Representations of pointed Hopf algebras over S_3

TL;DR

This paper classifies simple modules over the two finite-dimensional pointed Hopf algebras with group S_3, analyzes their module categories, and shows these algebras are not of finite representation type.

Contribution

It determines all simple modules, Gabriel quivers, and projective covers for these Hopf algebras, extending understanding of their representation theory.

Findings

Two Hopf algebras classified with explicit module structures

Gabriel quivers computed, showing infinite representation type

Modules over related complex pointed Hopf algebras analyzed

Abstract

The classification of finite-dimensional pointed Hopf algebras with group S_3 was finished in "The Nichols algebra of a semisimple Yetter-Drinfeld module", arXiv:0803.2430v1 [math.QA], by Andruskiewitsch, Heckenberger and Schneider: there are exactly two of them, the bosonization of a Nichols algebra of dimension 12 and a non-trivial lifting.

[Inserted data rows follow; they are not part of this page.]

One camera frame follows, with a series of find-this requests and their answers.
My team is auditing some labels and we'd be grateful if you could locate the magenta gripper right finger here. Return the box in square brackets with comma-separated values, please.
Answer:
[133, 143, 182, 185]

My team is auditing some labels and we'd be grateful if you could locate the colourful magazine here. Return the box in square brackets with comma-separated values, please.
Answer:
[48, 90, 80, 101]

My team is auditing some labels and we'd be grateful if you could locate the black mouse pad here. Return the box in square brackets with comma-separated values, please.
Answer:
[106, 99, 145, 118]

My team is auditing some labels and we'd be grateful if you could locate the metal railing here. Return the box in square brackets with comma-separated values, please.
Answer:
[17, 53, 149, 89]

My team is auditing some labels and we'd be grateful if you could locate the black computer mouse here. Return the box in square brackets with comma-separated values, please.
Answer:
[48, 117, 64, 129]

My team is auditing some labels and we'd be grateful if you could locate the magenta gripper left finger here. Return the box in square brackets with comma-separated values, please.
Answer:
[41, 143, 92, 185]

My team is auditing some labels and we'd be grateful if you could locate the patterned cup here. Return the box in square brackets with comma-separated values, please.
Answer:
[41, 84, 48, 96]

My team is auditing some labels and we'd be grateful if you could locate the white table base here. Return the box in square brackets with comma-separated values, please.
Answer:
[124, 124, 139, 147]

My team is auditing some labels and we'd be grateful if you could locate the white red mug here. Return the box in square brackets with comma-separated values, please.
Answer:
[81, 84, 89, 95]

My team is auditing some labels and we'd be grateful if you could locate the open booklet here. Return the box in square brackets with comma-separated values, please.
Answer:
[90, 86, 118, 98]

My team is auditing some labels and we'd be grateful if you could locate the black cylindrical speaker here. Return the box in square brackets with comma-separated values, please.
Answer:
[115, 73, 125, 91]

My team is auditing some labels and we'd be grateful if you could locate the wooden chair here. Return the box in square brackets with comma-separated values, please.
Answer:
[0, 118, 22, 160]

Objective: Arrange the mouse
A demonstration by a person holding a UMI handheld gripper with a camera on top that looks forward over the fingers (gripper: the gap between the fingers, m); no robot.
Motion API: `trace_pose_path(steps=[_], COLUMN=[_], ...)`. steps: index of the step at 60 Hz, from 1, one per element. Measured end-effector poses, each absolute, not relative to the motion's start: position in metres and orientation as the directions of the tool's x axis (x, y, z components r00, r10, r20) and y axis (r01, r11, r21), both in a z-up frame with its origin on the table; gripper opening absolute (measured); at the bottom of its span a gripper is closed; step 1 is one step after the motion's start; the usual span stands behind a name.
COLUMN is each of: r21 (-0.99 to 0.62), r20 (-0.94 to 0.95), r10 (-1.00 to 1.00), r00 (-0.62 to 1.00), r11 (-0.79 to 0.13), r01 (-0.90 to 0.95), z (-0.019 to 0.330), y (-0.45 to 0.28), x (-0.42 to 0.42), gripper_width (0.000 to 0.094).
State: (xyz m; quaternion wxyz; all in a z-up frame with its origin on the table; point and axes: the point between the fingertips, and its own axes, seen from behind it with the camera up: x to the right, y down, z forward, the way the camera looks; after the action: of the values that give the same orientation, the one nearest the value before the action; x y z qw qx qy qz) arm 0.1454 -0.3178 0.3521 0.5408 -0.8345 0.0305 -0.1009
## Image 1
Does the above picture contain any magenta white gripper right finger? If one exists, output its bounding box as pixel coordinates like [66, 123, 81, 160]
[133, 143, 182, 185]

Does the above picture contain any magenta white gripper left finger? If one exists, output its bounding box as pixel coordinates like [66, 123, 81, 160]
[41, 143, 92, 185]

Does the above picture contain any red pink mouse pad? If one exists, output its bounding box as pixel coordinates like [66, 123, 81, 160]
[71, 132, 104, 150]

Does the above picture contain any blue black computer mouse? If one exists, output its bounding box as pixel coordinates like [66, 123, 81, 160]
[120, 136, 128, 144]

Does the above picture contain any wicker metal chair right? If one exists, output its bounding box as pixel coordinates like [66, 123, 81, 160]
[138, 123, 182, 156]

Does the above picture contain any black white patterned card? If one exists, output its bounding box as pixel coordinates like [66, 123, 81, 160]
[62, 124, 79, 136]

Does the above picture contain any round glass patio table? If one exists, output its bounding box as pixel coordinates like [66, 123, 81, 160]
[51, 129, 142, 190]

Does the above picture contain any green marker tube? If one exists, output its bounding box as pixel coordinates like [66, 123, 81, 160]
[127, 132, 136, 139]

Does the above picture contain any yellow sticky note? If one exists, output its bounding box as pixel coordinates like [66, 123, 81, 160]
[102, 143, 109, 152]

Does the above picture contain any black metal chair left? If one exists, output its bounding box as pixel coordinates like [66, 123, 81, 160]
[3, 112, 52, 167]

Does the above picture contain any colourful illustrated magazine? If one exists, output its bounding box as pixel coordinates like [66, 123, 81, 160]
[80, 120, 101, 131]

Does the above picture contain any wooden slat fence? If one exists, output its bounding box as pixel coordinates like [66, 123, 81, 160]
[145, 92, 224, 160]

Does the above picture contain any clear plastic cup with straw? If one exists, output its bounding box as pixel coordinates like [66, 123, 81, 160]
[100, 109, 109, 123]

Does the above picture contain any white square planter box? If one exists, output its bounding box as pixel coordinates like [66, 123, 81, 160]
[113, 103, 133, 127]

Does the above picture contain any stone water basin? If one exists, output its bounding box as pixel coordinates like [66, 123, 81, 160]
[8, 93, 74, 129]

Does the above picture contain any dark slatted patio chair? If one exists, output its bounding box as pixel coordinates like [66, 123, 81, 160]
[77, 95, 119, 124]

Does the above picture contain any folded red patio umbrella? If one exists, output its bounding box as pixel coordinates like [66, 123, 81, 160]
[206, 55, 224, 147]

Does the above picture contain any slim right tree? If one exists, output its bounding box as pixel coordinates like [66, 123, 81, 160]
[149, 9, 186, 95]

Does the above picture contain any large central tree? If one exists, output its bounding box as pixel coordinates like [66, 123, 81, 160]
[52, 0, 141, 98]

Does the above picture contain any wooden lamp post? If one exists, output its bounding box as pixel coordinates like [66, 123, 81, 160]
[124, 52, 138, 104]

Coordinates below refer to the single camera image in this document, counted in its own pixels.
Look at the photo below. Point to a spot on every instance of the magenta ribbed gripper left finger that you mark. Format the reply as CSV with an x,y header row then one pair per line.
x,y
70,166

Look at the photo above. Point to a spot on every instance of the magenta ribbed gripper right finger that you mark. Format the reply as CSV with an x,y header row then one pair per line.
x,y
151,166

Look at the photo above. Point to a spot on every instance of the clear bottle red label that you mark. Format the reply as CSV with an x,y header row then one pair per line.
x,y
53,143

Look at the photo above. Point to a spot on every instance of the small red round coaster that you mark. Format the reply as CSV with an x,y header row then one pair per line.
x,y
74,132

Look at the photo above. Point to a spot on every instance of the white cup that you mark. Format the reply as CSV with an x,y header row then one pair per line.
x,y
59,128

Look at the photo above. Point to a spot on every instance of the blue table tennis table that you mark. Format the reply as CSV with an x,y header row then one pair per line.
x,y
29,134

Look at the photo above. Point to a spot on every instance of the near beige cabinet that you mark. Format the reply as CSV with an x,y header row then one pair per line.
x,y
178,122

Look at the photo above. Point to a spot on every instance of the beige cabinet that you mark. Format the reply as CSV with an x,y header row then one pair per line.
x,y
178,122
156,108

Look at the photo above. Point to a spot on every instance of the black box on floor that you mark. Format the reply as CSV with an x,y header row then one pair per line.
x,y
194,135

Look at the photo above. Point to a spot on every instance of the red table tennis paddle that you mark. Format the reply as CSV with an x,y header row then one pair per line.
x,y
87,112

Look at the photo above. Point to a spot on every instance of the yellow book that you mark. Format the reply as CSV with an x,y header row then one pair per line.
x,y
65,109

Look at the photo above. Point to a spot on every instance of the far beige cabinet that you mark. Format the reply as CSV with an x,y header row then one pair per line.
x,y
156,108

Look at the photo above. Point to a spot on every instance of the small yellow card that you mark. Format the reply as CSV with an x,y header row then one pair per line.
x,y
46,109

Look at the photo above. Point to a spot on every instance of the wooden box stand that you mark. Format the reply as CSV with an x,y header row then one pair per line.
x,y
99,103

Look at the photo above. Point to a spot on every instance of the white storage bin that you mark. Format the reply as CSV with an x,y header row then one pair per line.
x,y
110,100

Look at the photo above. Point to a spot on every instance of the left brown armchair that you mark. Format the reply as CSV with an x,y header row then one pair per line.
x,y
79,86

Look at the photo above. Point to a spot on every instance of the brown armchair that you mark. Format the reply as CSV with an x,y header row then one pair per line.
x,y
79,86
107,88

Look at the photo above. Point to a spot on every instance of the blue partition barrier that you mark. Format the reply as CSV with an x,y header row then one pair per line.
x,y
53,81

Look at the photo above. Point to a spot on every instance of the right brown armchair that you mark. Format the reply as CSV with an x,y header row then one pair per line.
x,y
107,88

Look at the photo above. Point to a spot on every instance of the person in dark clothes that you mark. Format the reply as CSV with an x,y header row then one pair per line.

Here we determine all simple modules over any of these Hopf algebras. We also find the Gabriel quivers, the projective covers of the simple modules, and prove that they are not of finite representation type. To this end, we first investigate the modules over some complex pointed Hopf algebras defined in the papers "Examples of liftings of Nichols algebras over racks", by Andruskiewitsch and Gra\~na and "Finite dimensional pointed Hopf algebras over S_4", arXiv:0904.2558v2 [math.QA], by G. Garcia and the author, whose restriction to the group of group-likes is a direct sum of 1-dimensional modules.